|
[Date Index]
[Thread Index]
[Author Index]
Re: Import, ReadList, and Unicode
- To: mathgroup at smc.vnet.net
- Subject: [mg115223] Re: Import, ReadList, and Unicode
- From: eros olmi <erosolmiz at hotmail.com>
- Date: Tue, 4 Jan 2011 04:29:11 -0500 (EST)
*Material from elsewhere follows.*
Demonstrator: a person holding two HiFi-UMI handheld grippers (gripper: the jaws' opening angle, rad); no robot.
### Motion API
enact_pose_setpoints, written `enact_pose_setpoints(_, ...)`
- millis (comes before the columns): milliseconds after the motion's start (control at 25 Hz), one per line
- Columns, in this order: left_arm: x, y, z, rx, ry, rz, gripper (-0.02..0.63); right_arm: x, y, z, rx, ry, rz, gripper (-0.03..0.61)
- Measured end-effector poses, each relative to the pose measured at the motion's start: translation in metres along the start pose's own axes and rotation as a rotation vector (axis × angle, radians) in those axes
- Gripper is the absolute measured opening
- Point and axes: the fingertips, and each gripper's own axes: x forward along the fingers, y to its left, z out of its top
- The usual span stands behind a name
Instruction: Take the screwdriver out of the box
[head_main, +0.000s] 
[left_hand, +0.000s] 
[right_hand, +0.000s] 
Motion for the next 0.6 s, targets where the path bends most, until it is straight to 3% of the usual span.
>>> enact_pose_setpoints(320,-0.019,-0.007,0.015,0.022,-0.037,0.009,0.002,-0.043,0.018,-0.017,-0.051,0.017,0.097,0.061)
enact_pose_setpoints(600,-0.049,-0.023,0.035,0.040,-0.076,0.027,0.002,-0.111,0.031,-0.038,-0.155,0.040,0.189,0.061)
You are right Hans, i should use UTF8 without dash, thank you
i am using windows xp
eros
> From: hmichel at cox.net
> To: erosolmiz at hotmail.com; mathgroup at smc.vnet.net
> Subject: RE: [mg115151] Import, ReadList, and Unicode
> Date: Mon, 3 Jan 2011 01:59:25 -0600
>
> EO:
>
> Without more information it becomes difficult examine your problem.
>
> To set the CharacterEncoding and SystemCharacterEncoding for UTF-8 the
> string value is "UTF8" no dash.
> I will assume this is what you did and writing about it now is just an
> oversight.
>
> Nevertheless, what other items that may be the source of your phenomena?
>
> Without knowing what OS you are using I would say that you may have a Byte
> Order Mark (BOM) issue.
>
> http://msdn.microsoft.com/en-us/library/dd374101(VS.85).aspx
>
> Some applications add a BOM to the beginning of a file or stream. It is up
> to the consuming application to know how to handle the BOM. So including a
> BOM is not technically wrong.
>
> Can you provide more information on the file for example how it was saved,
> what structure are your expecting, what are the RecordSeperators (default)?
>
> Hans
>
> -----Original Message-----
> From: eros olmi [mailto:erosolmiz at hotmail.com]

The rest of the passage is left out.